The problem with calculating an SST is that it is an unbounded measure so the more data points we have, the higher our SST figure will be. Very hard to interpret and to work with! The solution lies in calculating the average sample error of our model by dividing the SST by the number of observations in our sample. However, as we are generally more interested in the population error than the sample error, we need to divide SST by the degrees of freedom (df=N-1) rather than the sample size (N). The result is called the variance, which is the average error between our model (the mean) and the actual observations.
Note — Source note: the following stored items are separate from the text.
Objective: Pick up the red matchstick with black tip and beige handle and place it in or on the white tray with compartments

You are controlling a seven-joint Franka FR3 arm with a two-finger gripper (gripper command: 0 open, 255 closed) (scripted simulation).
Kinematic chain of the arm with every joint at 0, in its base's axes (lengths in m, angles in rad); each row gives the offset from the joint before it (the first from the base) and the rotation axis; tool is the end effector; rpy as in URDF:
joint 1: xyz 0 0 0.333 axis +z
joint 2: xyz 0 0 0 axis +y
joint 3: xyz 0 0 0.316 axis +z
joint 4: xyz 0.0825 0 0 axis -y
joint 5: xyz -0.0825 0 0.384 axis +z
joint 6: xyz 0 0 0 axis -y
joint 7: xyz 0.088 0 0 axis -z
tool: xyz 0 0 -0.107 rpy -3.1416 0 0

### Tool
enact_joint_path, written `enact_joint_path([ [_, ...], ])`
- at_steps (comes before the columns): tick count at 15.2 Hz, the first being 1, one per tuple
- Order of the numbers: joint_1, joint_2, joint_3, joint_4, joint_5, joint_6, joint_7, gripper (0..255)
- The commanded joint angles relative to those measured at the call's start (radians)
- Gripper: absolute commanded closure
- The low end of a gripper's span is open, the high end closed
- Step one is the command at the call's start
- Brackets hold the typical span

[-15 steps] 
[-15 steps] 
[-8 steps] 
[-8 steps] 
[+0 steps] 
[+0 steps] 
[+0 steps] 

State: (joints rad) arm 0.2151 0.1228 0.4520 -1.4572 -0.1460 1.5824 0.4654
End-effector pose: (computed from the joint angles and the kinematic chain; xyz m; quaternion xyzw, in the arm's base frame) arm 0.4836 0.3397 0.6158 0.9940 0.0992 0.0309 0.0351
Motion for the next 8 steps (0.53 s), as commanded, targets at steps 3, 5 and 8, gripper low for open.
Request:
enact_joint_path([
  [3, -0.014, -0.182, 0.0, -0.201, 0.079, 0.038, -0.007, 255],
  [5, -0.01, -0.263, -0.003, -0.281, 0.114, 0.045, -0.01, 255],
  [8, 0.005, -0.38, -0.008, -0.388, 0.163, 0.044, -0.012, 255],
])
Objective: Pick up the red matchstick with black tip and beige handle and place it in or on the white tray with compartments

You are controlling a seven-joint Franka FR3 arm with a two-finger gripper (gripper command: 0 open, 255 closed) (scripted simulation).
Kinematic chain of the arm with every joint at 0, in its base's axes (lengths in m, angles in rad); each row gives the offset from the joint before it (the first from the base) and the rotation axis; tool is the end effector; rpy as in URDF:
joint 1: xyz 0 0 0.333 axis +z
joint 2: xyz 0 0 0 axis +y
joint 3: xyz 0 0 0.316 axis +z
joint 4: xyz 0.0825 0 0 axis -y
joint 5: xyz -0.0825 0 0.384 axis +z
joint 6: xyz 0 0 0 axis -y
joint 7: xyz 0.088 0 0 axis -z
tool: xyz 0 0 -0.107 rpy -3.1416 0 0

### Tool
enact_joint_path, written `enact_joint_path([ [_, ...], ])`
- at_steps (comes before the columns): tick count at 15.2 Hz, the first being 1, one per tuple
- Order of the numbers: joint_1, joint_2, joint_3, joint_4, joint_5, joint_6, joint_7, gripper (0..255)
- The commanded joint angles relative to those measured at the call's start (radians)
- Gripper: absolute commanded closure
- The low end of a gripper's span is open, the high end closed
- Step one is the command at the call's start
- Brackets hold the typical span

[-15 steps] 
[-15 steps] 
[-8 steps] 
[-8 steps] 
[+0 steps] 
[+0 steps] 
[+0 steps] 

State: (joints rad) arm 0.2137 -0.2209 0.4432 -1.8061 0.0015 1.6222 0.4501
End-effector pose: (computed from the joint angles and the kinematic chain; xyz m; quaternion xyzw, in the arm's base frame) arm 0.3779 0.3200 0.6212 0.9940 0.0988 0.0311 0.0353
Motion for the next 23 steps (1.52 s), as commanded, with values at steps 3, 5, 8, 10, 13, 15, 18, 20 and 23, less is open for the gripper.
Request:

The problem is that our variance figure is still difficult to interpret due to our squared differences used to calculate the SST. The remedy is to take the square root () of the variance which we now call the standard deviation (SD)
The formula summarises this action:


From the above formula is shown that:
  1. To calculate the fit of our model, we take the differences between the mean and the actual sample observations, square them, summate them, then divide by the degrees of freedom (df) and thus get the variance.
  2. While the variance is hard to interpret, we take the root square of the variance to get the standard deviation (SD). Now we can easily say that a SD of zero means we have a perfect fit between our model and the observed sample data. The higher the SD, the further away the observed data points are from our mean, and the less accurate the mean is to predict individual data observation (thus the mean is not an accurate representation of the data). We know that in normally distributed populations, 68% of observations will lie within 1 SD away from the mean, while 95% will be 2 SD from the mean, and almost all observations (99%) will lie within 3 SD. 
Another way to judge how good our model (e.g. sample mean) is to be representative of the population, is to take several independent samples of the same population and compare their means. It is unlikely that their means will be exactly the same. If we take the mean of these means, and calculate their standard deviation (SD), we get the standard error of the mean (SE). It is also referred to as the “SD of the sampling distribution”. 
What is the difference between SD and SE?
They are almost the same, but not exactly (same-same-but-different). 
  • SD is the dispersion from a single sample mean (it determines how close individual observations in our sample is to the sample mean), and is not directly affected by sample size.
  • SE is the dispersion from the overall mean of different sample means – thus the SD of sample means (it determines how close our sample mean is to the population mean), and is inversely affected by sample size, so if you sample the entire population of interest (a census), the standard error will be zero!
Now if you analyse a single sample in your favourite statistics program you will find the “SE of the mean” in the descriptives. How is this possible when we only took a single sample. Well, thanks to smart statisticians and their knowledge of the central limit theorem, we now know that in larger samples (about 30 or above) the sampling distribution has a normal distribution with the mean equal to the population mean and an error of the mean (SE) which can be calculated by taking into account the SD of the sample and the sample size.
I hope this gives some easy to understand explanation of measures of a basic model fit.